Forza Nuova contro Gender Bender con uno striscione che recita “Le perversioni vanno curate”

Forza Nuova contro Gender Bender con uno striscione che recita “Le perversioni vanno curate”

Alla vigilia dell'inaugurazione di Gender Bender, il festival sulle identità sessuali che Arcigay di Bologna organizza da anni, Forza Nuova ha pensato bene di appendere all'esterno del Cassero uno striscione con la scritta Le perversioni vanno curate.

Orgogliosi della loro ignoranza, poi, hanno rinvendicato su Facebook l'iniziativa con una nota dal titolo Blitz notturno contro la Manifestazione Gender Bender a Bologna.

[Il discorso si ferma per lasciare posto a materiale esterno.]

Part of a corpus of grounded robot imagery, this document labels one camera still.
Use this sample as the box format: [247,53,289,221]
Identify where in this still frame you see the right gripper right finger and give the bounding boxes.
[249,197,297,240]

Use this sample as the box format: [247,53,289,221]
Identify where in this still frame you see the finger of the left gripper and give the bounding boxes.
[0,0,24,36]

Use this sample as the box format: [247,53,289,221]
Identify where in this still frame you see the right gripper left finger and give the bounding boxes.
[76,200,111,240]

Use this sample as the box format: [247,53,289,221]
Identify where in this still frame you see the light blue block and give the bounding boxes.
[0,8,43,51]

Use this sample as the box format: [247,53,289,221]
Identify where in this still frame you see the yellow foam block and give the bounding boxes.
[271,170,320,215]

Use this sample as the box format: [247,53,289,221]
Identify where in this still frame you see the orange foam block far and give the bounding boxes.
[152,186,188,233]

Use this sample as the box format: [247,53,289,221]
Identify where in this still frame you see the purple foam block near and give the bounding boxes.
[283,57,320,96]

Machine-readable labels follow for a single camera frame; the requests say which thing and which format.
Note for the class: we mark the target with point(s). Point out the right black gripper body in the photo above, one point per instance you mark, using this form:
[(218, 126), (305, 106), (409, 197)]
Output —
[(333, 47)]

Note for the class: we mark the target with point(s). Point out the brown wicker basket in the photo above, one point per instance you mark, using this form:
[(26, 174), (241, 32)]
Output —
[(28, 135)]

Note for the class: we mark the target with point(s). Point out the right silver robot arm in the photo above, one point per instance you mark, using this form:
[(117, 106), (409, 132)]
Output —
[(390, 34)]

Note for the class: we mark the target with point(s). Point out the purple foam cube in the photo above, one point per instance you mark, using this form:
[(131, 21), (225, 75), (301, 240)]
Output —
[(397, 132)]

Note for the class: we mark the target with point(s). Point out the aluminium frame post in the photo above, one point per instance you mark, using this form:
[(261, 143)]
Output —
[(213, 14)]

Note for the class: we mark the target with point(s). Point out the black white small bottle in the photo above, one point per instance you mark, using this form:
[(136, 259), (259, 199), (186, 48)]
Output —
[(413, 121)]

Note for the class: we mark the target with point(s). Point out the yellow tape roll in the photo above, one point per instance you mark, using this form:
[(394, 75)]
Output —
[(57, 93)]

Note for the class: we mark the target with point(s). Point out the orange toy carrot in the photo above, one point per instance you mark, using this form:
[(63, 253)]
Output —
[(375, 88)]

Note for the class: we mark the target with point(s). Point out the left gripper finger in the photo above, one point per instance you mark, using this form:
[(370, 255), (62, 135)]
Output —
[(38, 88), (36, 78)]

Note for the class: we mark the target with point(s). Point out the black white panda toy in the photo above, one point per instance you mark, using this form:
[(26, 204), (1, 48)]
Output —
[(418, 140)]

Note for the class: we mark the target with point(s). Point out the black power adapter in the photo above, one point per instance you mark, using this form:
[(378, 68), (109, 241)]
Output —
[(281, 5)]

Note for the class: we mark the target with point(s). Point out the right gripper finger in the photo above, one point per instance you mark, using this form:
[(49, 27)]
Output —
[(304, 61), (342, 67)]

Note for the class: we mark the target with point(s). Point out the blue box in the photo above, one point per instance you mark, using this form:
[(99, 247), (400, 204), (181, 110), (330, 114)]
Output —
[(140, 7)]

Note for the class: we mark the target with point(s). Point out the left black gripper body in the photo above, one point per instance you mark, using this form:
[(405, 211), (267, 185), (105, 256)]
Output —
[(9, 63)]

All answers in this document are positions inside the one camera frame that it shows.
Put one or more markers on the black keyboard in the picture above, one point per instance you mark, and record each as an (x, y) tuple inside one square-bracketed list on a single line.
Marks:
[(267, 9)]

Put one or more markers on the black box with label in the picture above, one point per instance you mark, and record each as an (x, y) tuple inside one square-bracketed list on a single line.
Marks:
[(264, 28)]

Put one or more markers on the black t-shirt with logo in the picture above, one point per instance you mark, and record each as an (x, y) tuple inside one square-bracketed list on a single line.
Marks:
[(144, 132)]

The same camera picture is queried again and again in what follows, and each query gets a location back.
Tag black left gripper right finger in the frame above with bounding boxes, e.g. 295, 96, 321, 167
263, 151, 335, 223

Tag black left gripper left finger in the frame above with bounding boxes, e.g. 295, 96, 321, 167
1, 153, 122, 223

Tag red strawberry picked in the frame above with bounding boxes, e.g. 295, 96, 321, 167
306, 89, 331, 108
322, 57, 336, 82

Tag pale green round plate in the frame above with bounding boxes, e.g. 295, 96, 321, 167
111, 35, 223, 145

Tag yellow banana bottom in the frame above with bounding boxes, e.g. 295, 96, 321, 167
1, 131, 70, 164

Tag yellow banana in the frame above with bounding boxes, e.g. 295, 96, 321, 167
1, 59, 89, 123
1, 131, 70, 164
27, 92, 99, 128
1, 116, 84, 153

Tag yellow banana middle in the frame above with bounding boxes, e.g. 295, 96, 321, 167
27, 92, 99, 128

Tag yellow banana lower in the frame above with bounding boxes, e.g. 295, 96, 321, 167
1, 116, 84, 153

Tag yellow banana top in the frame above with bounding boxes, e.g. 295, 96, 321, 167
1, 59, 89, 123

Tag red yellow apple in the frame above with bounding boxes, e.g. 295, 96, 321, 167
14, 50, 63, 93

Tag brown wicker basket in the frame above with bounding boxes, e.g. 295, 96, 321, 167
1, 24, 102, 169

Scrivono quelli di Forza Nuova:

Il Comune di Bologna e la Regione Emilia Romagna sono i patrocinatori e, insieme colla provincia di Bologna figurano tra i contributori, in ottima compagnia peraltro, dell’imminente manifestazione Gender Bender che, per chi non lo sapesse, esprime l’attivismo di coloro che si ribellano agli “schemi” tradizionali della dicotomia “maschio-femmina”.

E continuano:

La città che vide, nove secoli fa, la rinascita e lo studio del diritto romano e dove furono inaugurate la scuola dei glossatori e una università che estese l’opera e il pensiero giuridico in tutta Europa, ponendo le basi del diritto vigente, oggi si ritrova assessorati comunali, provinciali e regionali che confondono il significato del termine “cultura” (da loro ridicolmente rappresentata) con un’altra parola che con la prima condivide solo le prime tre lettere. In questo clima tragicomico, Forza Nuova invita tutte le persone sane ed oneste a far sentire la propria voce di indignazione contro quest'ennesima offesa, patrocinata e sponsorizzata dalle istituzioni, al buon gusto, alla cultura vera e alla storia della nostra città.

Poi, da bravi cristiani, fanno appello alle autorità cristiane in nome di un rispetto che loro per primi non sanno cosa sia:

E soprattutto invita le autorità ecclesiastiche, sempre attente a non urtare la suscettibilità delle comunità ebraiche e dei suoi esponenti , a chiedersi perché l’ambasciata d’Israele – se la notizia riportata dal sito della manifestazione è vera – abbia ufficialmente appoggiato questa kermesse che offende il sentimento religioso e rappresenta una vera e propria provocazione al mondo cattolico. Potrebbe trovare risposte interessanti.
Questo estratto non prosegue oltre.